DATA SHOWN:
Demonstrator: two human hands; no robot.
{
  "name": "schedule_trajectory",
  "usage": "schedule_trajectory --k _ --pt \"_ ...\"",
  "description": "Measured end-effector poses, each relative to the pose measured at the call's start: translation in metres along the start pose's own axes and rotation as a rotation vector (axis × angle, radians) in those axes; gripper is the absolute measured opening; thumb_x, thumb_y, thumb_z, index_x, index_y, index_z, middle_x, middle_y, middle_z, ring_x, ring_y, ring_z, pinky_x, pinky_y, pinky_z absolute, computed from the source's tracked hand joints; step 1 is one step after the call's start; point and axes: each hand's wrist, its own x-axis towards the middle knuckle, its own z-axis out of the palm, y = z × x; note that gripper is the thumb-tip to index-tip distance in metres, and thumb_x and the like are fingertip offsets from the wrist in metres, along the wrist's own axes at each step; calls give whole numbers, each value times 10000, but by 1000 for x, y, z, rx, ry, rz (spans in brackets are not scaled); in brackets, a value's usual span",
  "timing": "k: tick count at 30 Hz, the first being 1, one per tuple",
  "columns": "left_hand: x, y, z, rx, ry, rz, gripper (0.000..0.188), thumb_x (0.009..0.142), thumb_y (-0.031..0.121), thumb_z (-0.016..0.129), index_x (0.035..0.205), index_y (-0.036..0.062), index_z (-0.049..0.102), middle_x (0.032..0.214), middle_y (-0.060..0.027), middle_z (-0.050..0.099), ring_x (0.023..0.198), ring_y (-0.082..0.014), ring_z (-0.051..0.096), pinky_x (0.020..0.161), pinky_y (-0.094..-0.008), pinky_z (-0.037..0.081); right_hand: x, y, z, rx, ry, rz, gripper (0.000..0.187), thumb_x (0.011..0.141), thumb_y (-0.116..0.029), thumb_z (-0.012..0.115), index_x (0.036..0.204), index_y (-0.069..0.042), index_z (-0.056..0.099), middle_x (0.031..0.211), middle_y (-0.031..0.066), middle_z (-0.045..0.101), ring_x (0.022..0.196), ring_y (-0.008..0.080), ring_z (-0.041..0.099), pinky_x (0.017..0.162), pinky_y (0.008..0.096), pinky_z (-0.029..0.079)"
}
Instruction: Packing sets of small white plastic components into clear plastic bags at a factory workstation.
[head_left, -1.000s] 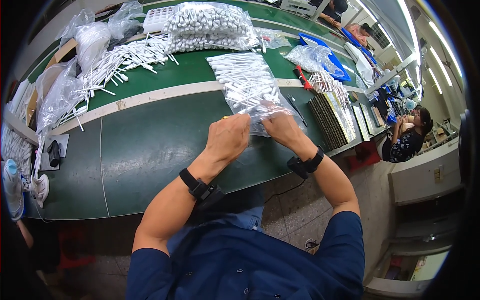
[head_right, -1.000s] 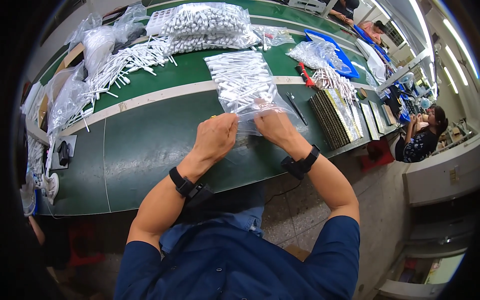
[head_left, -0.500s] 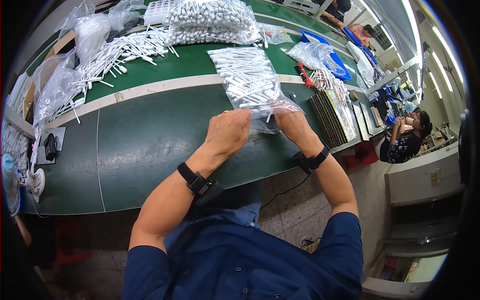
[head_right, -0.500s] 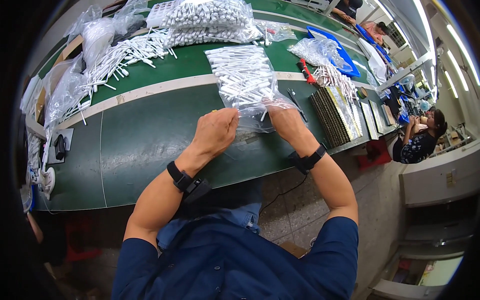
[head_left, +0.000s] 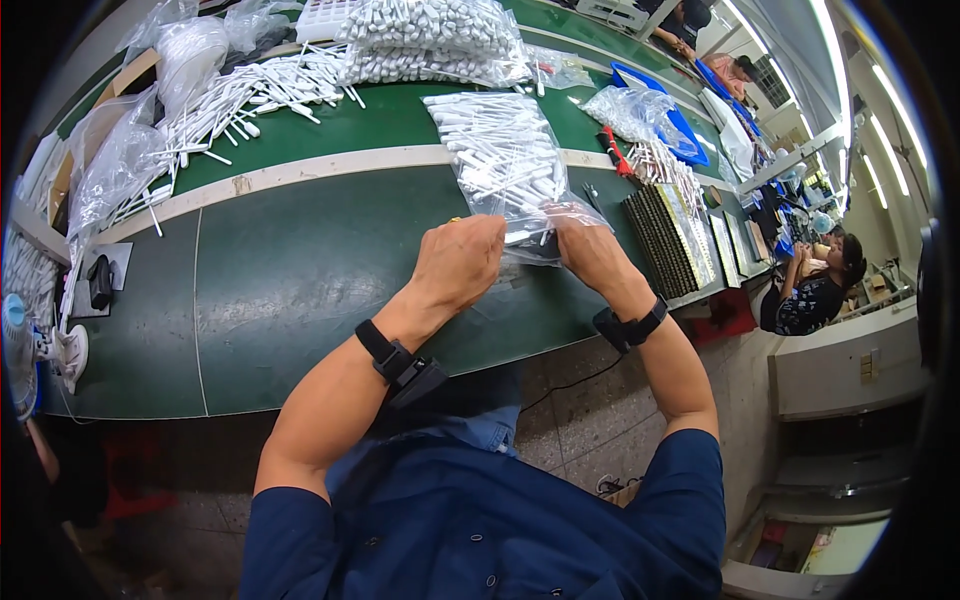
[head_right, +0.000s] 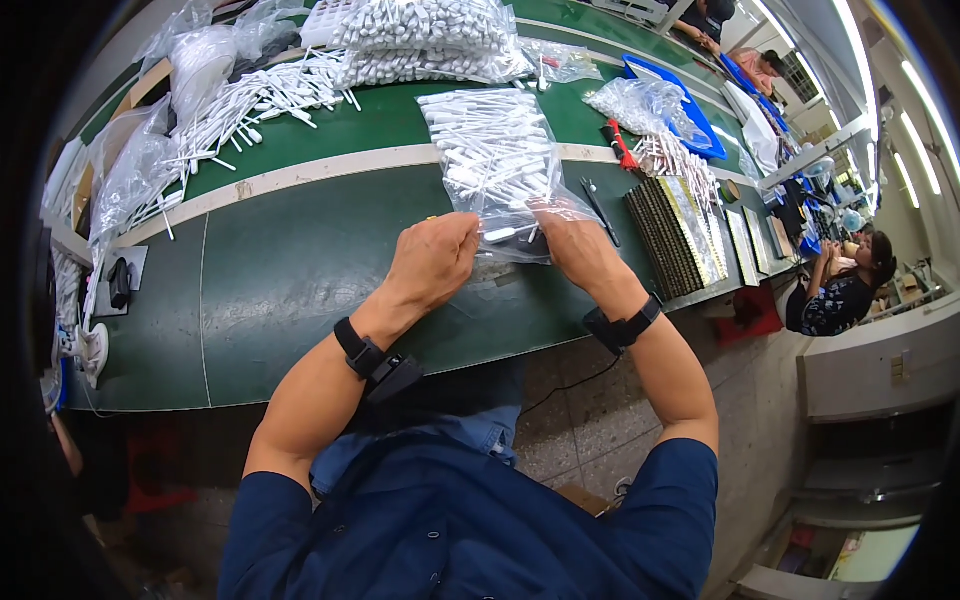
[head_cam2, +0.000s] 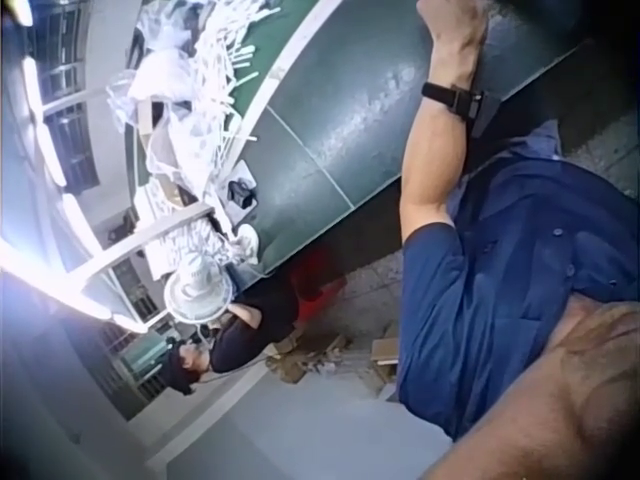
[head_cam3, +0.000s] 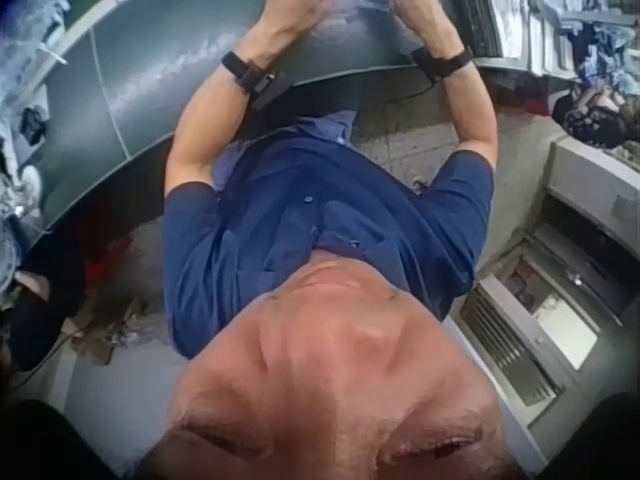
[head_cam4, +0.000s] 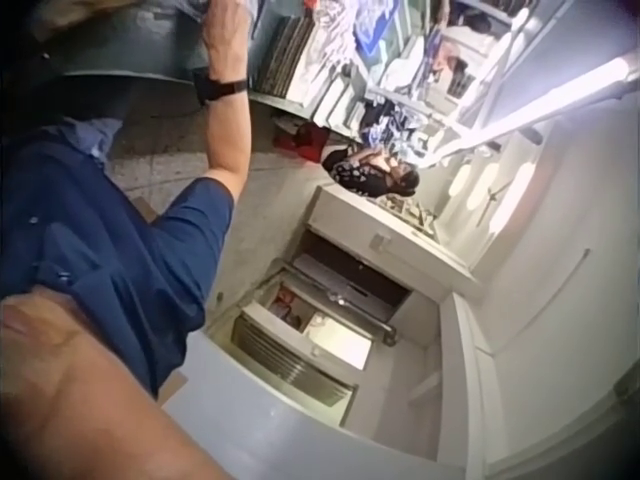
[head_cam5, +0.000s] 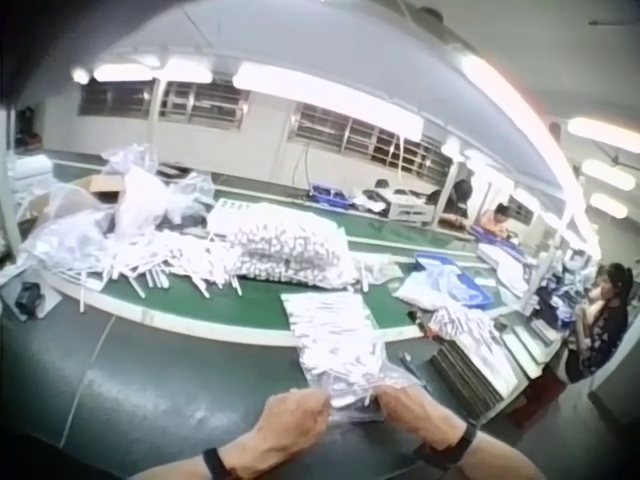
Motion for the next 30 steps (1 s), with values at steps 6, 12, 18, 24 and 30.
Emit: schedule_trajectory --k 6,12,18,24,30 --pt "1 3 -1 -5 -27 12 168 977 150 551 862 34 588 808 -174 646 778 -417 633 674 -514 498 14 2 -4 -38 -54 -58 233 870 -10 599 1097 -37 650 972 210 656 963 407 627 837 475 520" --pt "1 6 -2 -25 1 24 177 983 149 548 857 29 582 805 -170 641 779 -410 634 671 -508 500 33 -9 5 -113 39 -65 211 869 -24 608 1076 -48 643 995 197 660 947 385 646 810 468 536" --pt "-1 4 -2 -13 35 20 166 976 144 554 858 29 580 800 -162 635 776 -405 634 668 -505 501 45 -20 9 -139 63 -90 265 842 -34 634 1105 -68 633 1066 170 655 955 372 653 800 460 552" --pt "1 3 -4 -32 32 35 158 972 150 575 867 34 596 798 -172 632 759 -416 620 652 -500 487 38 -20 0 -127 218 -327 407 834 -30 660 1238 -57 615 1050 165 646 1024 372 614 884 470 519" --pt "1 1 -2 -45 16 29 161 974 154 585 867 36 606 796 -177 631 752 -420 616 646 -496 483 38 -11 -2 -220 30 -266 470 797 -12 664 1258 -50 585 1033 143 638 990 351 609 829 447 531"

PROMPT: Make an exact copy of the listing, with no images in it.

OUTPUT OF THE TASK:
Demonstrator: two human hands; no robot.
{
  "name": "schedule_trajectory",
  "usage": "schedule_trajectory --k _ --pt \"_ ...\"",
  "description": "Measured end-effector poses, each relative to the pose measured at the call's start: translation in metres along the start pose's own axes and rotation as a rotation vector (axis × angle, radians) in those axes; gripper is the absolute measured opening; thumb_x, thumb_y, thumb_z, index_x, index_y, index_z, middle_x, middle_y, middle_z, ring_x, ring_y, ring_z, pinky_x, pinky_y, pinky_z absolute, computed from the source's tracked hand joints; step 1 is one step after the call's start; point and axes: each hand's wrist, its own x-axis towards the middle knuckle, its own z-axis out of the palm, y = z × x; note that gripper is the thumb-tip to index-tip distance in metres, and thumb_x and the like are fingertip offsets from the wrist in metres, along the wrist's own axes at each step; calls give whole numbers, each value times 10000, but by 1000 for x, y, z, rx, ry, rz (spans in brackets are not scaled); in brackets, a value's usual span",
  "timing": "k: tick count at 30 Hz, the first being 1, one per tuple",
  "columns": "left_hand: x, y, z, rx, ry, rz, gripper (0.000..0.188), thumb_x (0.009..0.142), thumb_y (-0.031..0.121), thumb_z (-0.016..0.129), index_x (0.035..0.205), index_y (-0.036..0.062), index_z (-0.049..0.102), middle_x (0.032..0.214), middle_y (-0.060..0.027), middle_z (-0.050..0.099), ring_x (0.023..0.198), ring_y (-0.082..0.014), ring_z (-0.051..0.096), pinky_x (0.020..0.161), pinky_y (-0.094..-0.008), pinky_z (-0.037..0.081); right_hand: x, y, z, rx, ry, rz, gripper (0.000..0.187), thumb_x (0.011..0.141), thumb_y (-0.116..0.029), thumb_z (-0.012..0.115), index_x (0.036..0.204), index_y (-0.069..0.042), index_z (-0.056..0.099), middle_x (0.031..0.211), middle_y (-0.031..0.066), middle_z (-0.045..0.101), ring_x (0.022..0.196), ring_y (-0.008..0.080), ring_z (-0.041..0.099), pinky_x (0.017..0.162), pinky_y (0.008..0.096), pinky_z (-0.029..0.079)"
}
Instruction: Packing sets of small white plastic components into clear plastic bags at a factory workstation.
[head_left, -1.000s] 
[head_right, -1.000s] 
[head_left, -0.500s] 
[head_right, -0.500s] 
[head_left, +0.000s] 
[head_right, +0.000s] 
[head_cam2, +0.000s] 
[head_cam3, +0.000s] 
[head_cam4, +0.000s] 
[head_cam5, +0.000s] 
Motion for the next 30 steps (1 s), with values at steps 6, 12, 18, 24 and 30.
Emit: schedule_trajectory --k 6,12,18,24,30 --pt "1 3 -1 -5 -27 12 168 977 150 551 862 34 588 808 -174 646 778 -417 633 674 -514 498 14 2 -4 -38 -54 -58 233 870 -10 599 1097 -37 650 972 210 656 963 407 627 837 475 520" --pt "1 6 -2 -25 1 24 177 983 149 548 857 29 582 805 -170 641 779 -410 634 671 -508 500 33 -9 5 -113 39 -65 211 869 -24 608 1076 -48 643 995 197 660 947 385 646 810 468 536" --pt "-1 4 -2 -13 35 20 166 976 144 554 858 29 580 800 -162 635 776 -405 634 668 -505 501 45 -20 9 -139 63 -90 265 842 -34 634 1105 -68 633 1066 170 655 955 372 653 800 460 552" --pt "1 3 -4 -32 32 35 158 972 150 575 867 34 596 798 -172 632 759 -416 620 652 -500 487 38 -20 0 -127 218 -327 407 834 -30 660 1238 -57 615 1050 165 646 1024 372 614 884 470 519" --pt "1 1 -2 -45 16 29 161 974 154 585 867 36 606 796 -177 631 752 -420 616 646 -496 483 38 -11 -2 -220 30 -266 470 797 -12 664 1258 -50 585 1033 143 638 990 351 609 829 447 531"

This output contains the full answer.